The hospital’s director, Ahmed Shakir, told The Maldives Independent that rain water seeped in through a gap in the hospital building.

“The way the hospital is built there is an open area of about 30 feet. The roof spills water on to the area when it rains heavily. If the water cannot drain it seeps inside the hospital. The water had seeped in under the doors,” Shakir said.

Shakir also denied some media reports that documents had been destroyed by flooding. Water had seeped into a storage facility and some of books at the bottom of boxes left on the ground were a little wet, he said, but the damage was minimal.

The flooding did not disrupt the hospital’s operations, Shakir said, adding that the water was cleaned out last night.

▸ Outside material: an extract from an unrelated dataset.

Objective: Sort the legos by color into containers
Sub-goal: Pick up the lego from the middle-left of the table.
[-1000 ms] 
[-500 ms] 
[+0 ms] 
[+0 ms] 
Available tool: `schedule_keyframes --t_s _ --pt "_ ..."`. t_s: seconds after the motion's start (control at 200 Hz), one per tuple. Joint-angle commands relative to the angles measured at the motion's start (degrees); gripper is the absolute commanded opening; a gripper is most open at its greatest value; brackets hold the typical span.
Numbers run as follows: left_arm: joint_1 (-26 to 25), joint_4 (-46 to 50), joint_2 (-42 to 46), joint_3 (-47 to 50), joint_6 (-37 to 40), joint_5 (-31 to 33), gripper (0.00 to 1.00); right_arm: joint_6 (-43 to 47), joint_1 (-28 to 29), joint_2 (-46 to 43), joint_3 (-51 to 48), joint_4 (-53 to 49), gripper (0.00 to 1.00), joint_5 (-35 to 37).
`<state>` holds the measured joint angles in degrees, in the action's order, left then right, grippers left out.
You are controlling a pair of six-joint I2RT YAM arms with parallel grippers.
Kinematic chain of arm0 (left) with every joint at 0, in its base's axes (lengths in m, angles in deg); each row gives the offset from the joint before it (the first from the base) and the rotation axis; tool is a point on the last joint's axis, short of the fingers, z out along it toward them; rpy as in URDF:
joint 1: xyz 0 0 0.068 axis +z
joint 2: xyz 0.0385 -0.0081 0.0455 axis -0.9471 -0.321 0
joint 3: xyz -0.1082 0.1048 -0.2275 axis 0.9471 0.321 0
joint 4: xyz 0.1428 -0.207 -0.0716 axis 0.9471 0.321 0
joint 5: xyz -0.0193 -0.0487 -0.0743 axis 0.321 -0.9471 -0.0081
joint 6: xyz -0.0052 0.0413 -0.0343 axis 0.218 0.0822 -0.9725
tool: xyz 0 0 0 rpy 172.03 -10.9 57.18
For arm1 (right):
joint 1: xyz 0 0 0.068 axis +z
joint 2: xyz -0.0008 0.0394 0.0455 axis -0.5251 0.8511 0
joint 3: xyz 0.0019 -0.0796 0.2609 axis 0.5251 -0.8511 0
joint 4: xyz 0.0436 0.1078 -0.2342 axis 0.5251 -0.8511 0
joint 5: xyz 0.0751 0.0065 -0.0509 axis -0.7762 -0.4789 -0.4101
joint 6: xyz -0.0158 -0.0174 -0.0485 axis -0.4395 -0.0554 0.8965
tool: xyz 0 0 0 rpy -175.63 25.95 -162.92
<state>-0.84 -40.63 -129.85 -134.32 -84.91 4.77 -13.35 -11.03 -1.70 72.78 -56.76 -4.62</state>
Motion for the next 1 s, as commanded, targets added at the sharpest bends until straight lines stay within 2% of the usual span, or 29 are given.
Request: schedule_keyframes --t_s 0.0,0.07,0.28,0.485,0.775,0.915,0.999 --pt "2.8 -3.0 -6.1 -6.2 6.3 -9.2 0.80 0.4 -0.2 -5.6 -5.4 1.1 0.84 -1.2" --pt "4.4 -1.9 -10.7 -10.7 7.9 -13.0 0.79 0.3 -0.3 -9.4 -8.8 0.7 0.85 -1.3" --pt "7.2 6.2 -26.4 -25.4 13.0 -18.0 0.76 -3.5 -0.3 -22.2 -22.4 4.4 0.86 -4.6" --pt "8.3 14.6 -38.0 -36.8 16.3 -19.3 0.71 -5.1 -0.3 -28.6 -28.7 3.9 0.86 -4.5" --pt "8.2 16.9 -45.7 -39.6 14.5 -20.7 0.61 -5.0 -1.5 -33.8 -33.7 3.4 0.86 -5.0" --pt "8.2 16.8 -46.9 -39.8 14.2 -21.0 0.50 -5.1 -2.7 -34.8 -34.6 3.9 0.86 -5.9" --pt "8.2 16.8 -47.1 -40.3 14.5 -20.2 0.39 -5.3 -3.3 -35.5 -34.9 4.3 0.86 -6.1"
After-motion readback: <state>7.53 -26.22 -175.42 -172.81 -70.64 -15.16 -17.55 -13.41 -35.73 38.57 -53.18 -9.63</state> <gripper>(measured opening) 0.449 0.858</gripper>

On August 11, tidal swells hit the eastern waterfront of Malé, flooding the outer road and cafés and restaurants in the carnival area with water up to one and a half feet.

The following day, a man was injured by a lightning strike at sea while the met office issued a white alert for central and southern atolls.

Heavy thunderstorms in the capital on Monday morning meanwhile flooded Malé’s roads and the government-run Indira Gandhi Memorial Hospital whilst a roof caved in at a primary school.

The flooding prompted environmentalists to call on the government to urgently install proper drainage and flood prevention systems, noting that the intensity and frequency of extreme weather events will only increase with climate change.